:: Stored data

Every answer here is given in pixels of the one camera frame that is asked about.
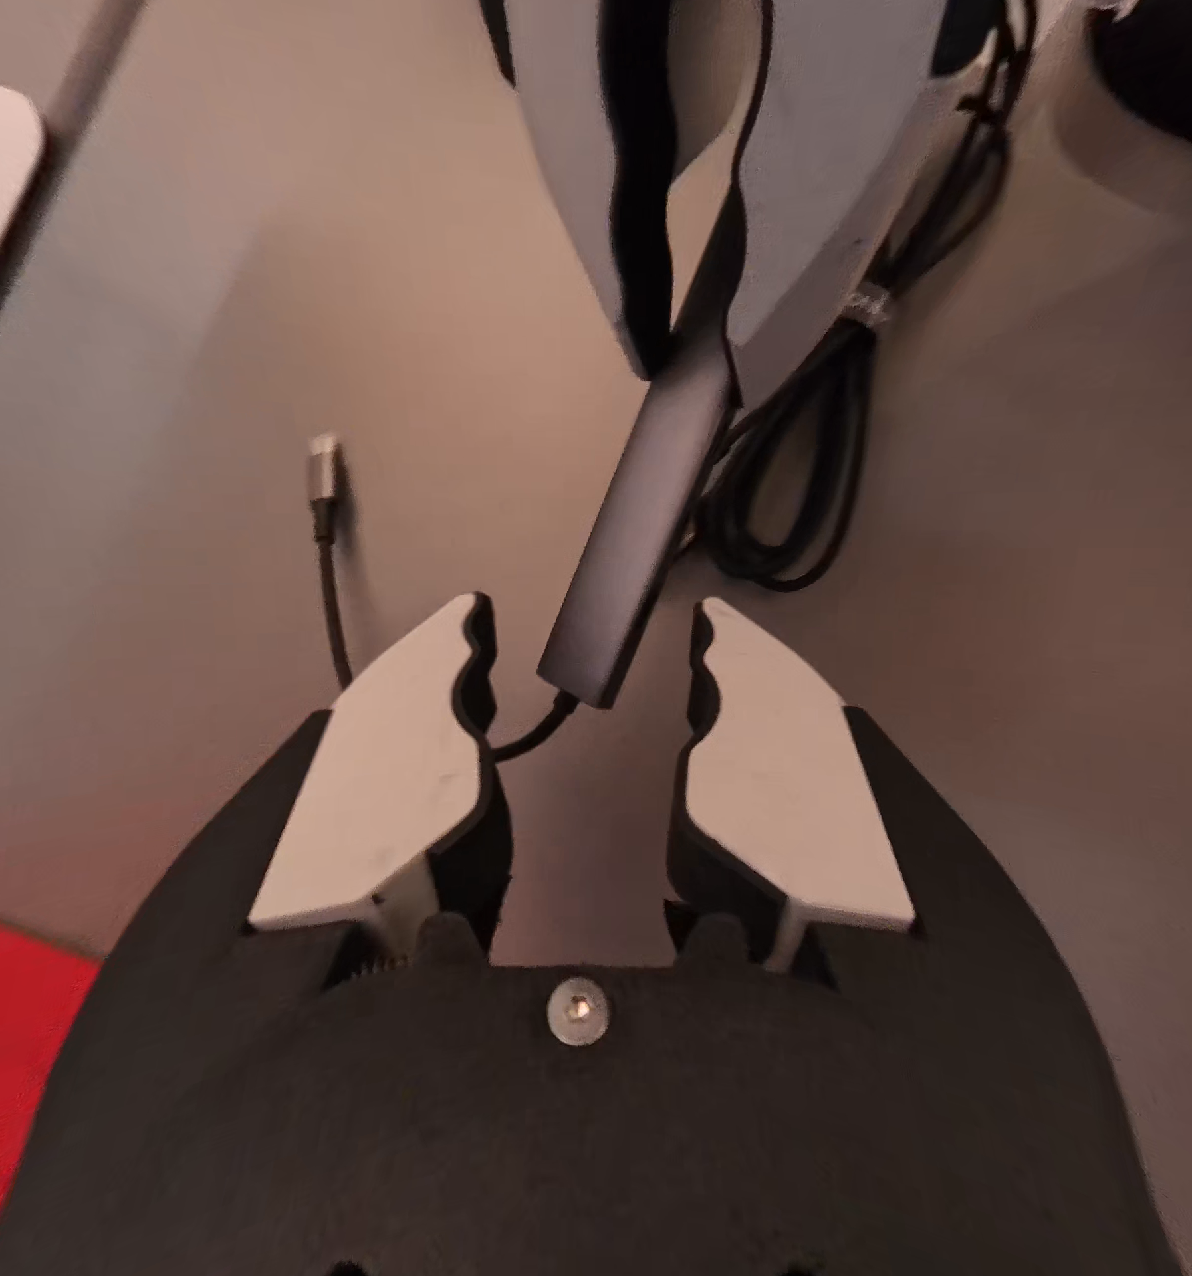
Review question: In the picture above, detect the red plastic bin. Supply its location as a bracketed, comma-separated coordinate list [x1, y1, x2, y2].
[0, 902, 103, 1276]

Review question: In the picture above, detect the grey usb hub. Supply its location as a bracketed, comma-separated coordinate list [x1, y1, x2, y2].
[538, 191, 747, 711]

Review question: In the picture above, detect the black hub cable with plug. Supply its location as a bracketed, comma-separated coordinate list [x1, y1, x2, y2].
[307, 433, 582, 765]

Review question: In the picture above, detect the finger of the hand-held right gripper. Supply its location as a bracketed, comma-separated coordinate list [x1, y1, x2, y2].
[725, 0, 956, 406]
[505, 0, 682, 381]

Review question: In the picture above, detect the black usb cable bundle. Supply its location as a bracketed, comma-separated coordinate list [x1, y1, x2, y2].
[696, 0, 1036, 592]

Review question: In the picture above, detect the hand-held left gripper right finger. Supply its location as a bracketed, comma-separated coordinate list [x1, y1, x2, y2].
[668, 599, 918, 974]

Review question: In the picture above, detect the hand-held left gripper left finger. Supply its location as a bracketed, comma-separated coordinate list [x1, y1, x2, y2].
[247, 593, 513, 933]

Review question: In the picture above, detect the black rounded pad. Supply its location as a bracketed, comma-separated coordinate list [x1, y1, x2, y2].
[1084, 0, 1192, 157]

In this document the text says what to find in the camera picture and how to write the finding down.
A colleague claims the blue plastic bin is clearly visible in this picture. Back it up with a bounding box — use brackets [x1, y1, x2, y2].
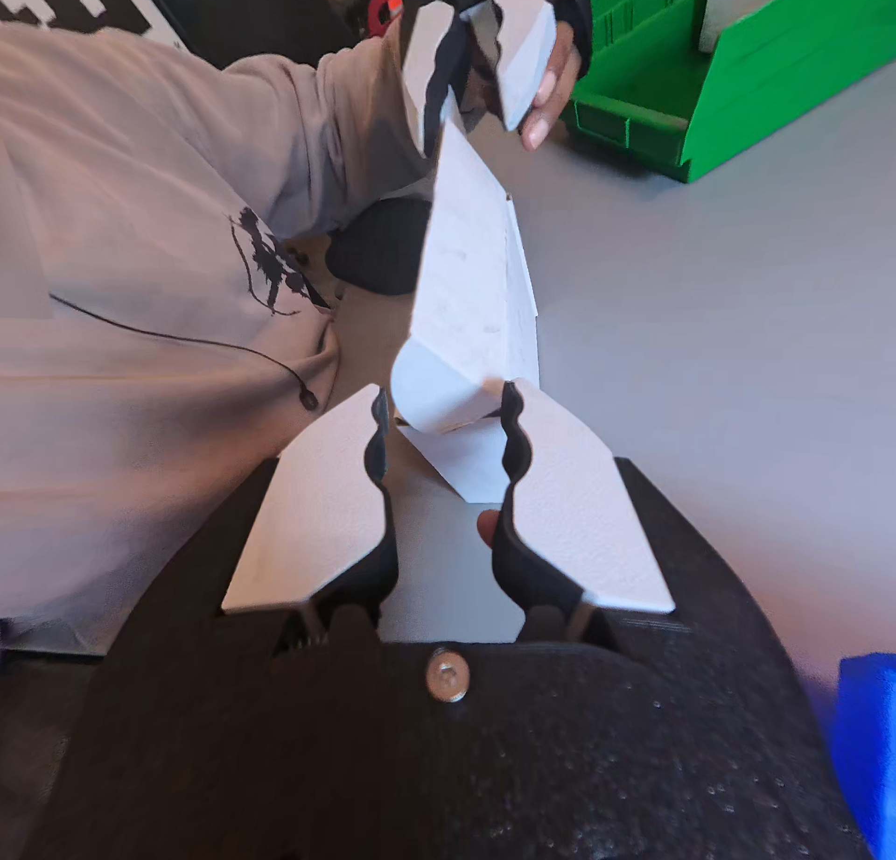
[805, 652, 896, 860]

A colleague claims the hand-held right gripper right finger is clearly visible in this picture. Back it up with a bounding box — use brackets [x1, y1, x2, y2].
[492, 377, 677, 642]

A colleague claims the dark rounded object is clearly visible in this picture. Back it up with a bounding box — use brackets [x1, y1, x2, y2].
[325, 197, 433, 296]

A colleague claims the person's left hand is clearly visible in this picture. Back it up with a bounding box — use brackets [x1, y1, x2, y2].
[521, 23, 583, 152]

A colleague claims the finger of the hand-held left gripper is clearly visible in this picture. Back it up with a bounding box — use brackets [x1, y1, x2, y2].
[482, 0, 559, 134]
[401, 0, 469, 159]

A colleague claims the beige printed sweatshirt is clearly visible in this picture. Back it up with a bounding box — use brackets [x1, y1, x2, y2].
[0, 132, 344, 658]

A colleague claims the green plastic bin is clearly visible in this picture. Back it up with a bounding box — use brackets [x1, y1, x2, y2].
[560, 0, 896, 183]

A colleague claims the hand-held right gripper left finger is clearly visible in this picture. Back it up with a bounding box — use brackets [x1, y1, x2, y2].
[221, 384, 400, 642]

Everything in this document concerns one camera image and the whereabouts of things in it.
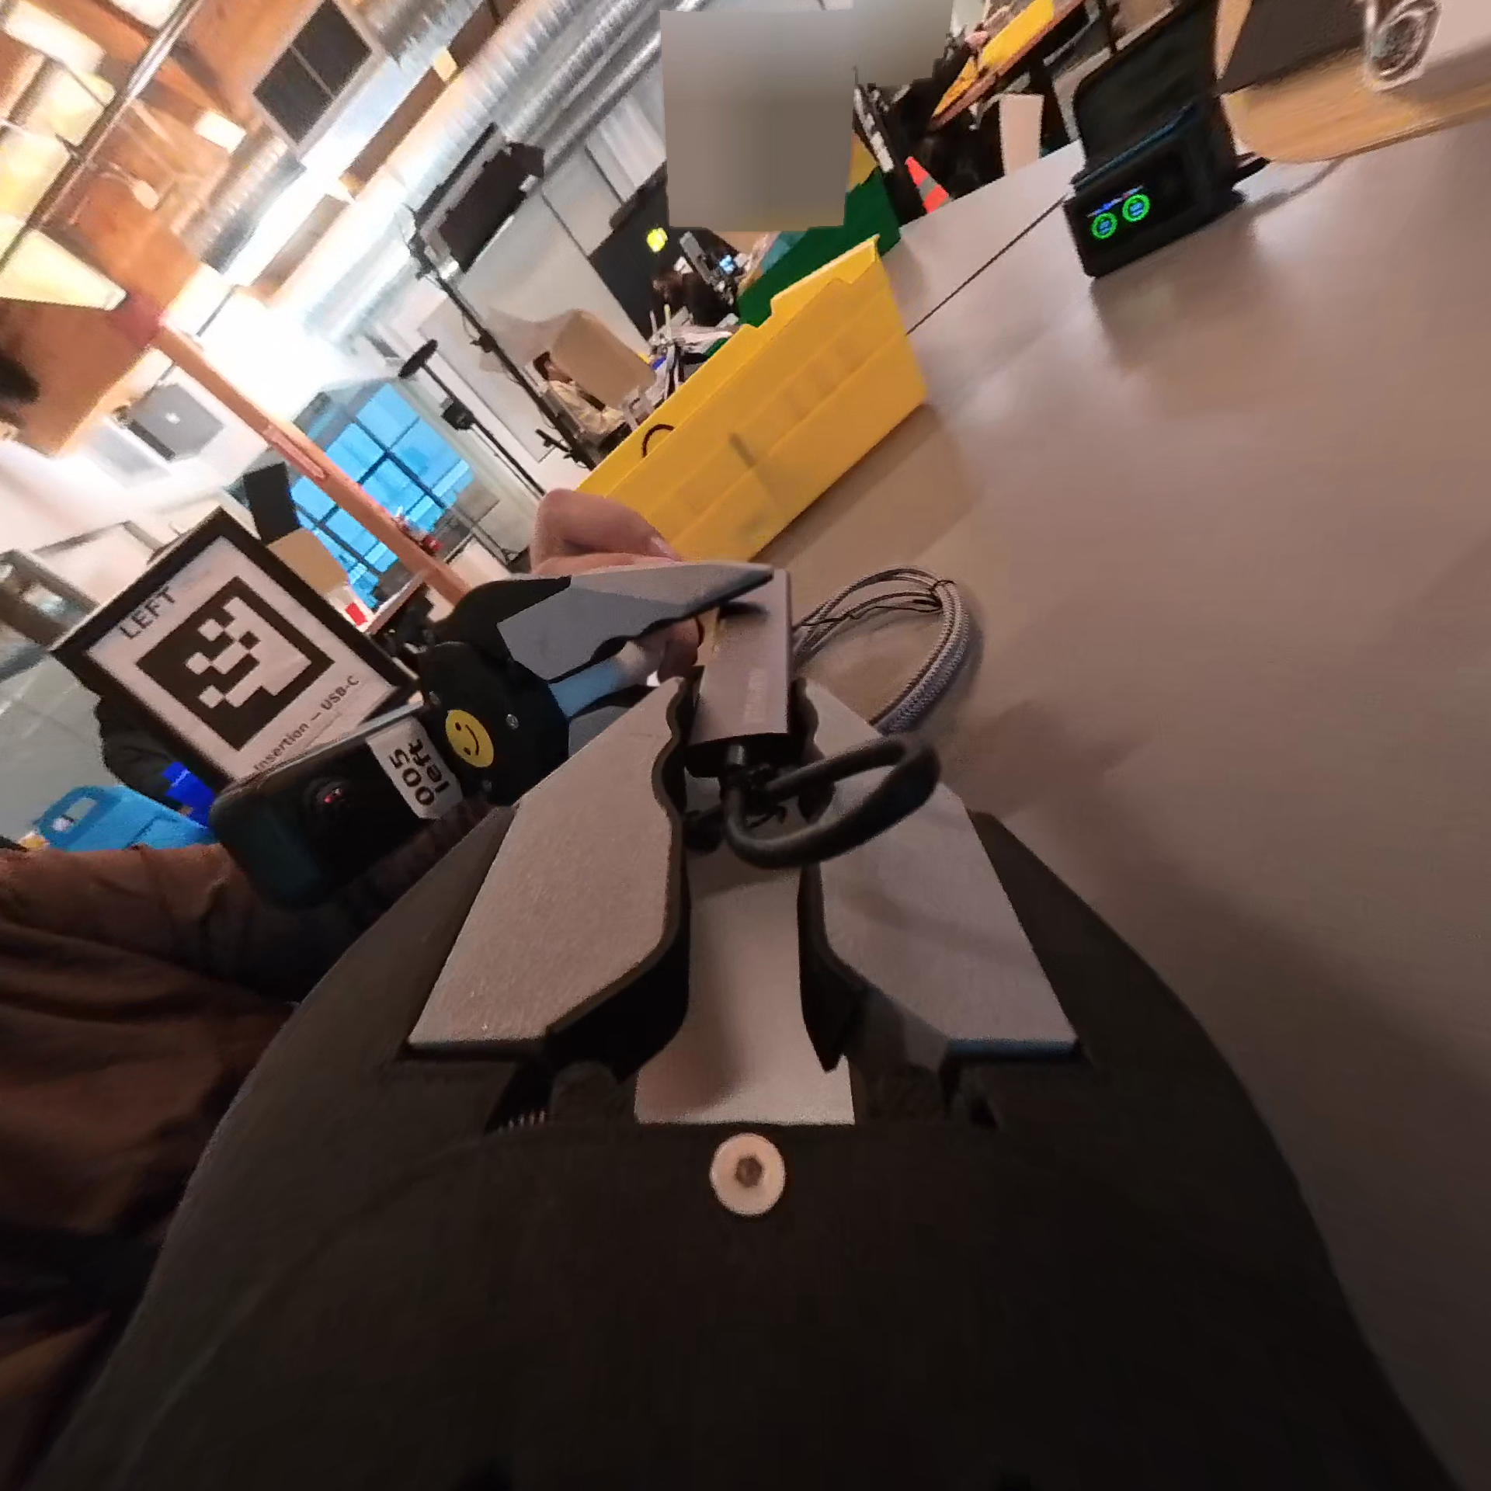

::::

Determine how many lines of the entries contain the string "camera", and reply with nothing but the number.

3